Development of sensory-motor circuit associated with behaviour in the leech.

ANTONIA MARIN BURGIN; W. B. KRISTAN JR; K.A. FRENCH

New Orleans

Congreso; Meeting of the society for neuroscience; 2003

Society for Neuroscience

Behaviors appear in a stereotyped order during embryogenesis, and this ordering should reflect progressive development of connectivity among the neurons. Embryonic behaviors in the leech Hirudo medicinalis appear in sequence, beginning with spontaneous behaviors, arising at 51% of embryonic development (ED), and followed by mechanically evoked behaviors starting at 54%ED. (100%ED requires 30 days.) To investigate changes in the nervous system underlying these behaviors, we studied development of neuronal connections in the circuit that produces local bending, which begins at 60%ED. This circuit consists of 3 layers of neurons: 4 mechanosensory P cells, 17 identified interneurons, and approximately 24 inhibitory and excitatory motor neurons that innervate longitudinal muscles.
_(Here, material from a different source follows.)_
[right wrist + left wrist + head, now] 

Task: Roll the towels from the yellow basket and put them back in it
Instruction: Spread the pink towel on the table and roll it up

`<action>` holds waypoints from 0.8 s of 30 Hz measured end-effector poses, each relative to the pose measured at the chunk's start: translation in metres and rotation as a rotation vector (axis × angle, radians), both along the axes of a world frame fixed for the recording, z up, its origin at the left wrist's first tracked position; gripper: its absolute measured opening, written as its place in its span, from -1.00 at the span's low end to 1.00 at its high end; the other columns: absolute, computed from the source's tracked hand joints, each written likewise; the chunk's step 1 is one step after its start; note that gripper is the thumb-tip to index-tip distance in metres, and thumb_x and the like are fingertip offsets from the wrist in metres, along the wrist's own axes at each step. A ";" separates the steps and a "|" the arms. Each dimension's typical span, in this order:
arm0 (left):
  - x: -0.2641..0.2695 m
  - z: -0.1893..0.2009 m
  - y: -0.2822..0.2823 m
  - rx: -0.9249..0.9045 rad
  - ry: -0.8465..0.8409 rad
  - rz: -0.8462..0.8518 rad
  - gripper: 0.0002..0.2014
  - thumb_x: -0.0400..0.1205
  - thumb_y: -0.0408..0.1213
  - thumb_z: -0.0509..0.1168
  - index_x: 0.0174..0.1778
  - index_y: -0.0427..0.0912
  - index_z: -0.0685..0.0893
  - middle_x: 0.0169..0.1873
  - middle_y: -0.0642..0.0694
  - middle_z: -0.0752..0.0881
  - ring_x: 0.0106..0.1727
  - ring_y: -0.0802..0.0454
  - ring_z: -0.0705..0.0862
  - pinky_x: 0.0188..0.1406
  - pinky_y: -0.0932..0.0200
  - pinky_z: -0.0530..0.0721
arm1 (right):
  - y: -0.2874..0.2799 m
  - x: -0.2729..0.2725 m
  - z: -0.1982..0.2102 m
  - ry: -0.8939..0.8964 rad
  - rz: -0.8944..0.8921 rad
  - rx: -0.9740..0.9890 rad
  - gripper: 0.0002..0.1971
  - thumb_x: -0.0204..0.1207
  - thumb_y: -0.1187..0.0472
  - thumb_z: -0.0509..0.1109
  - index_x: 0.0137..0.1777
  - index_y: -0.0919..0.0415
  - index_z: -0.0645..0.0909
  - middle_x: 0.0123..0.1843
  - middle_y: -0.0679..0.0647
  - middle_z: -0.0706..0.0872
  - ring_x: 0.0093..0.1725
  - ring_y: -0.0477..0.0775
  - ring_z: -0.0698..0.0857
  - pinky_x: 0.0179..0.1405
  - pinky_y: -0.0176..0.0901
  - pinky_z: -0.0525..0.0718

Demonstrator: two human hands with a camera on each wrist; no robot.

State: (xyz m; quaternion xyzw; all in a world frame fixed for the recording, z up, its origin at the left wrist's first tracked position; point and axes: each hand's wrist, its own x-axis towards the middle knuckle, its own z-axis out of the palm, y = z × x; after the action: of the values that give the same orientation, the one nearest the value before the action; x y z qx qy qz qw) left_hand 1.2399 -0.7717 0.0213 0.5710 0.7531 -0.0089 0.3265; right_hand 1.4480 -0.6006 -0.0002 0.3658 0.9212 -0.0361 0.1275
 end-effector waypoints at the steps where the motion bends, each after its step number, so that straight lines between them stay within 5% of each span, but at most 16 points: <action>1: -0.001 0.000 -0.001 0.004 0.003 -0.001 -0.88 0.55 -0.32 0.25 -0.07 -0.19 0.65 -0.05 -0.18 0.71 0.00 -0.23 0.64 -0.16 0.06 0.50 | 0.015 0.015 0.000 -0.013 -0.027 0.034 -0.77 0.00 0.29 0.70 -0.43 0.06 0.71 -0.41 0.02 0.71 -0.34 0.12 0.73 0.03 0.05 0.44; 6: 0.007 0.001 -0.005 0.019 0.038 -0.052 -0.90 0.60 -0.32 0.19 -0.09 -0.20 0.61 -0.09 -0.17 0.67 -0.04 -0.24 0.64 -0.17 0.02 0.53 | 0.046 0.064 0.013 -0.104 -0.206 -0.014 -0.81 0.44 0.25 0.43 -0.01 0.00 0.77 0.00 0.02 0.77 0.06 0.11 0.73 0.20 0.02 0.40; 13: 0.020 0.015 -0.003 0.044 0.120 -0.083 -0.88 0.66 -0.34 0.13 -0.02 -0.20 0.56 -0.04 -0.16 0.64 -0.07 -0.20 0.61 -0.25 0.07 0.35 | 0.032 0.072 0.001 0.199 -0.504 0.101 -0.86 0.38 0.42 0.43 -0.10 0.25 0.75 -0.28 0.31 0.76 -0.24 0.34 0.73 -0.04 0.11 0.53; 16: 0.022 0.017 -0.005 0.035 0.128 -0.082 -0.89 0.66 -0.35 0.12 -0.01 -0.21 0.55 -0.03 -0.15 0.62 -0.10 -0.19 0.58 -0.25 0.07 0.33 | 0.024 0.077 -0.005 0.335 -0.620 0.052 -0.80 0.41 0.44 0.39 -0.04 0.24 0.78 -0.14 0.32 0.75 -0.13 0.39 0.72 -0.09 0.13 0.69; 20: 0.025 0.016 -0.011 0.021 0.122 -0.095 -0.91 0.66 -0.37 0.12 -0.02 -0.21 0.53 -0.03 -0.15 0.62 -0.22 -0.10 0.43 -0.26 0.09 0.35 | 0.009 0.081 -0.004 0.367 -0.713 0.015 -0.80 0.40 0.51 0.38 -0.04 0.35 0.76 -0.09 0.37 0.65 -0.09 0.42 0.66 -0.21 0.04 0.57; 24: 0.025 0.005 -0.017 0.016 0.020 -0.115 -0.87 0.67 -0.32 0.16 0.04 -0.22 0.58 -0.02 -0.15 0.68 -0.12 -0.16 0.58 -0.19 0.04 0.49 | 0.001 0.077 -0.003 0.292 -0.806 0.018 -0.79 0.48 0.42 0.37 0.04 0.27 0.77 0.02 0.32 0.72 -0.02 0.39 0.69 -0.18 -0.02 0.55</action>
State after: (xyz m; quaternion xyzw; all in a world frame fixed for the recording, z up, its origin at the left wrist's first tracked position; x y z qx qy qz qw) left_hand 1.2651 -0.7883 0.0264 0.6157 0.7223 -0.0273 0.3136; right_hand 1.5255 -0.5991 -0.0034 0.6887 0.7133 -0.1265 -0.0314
To characterize electrical connectivity, we injected neurobiotin (a small molecule that crosses gap junctions) into identified neurons at different stages of development (45%-100%ED). Early in development (46%ED), when P cells have innervated the skin but do not branch in the CNS, they were electrically coupled to glial cells. This coupling disappeared as central branches grew (50%ED) leaving P cells uncoupled to other cells for about 1 day. However, at the same stage, motor neurons were electrically coupled to other motor neurons. At 54% ED, P cells began to electrically couple with interneurons, and some of the local bending interneurons were coupled to other interneurons and to motor neurons. Interestingly, connections between motor neurons are established just as spontaneous behaviors first appear. One day later, when mechanically evoked behaviors first appear, the sensory neurons and interneurons first show electrical connections. These results suggest that an electrically coupled motor network carries out the early spontaneous behaviors, and as sensory neurons connect to interneurons, these spontaneous behaviors give way to evoked behaviors.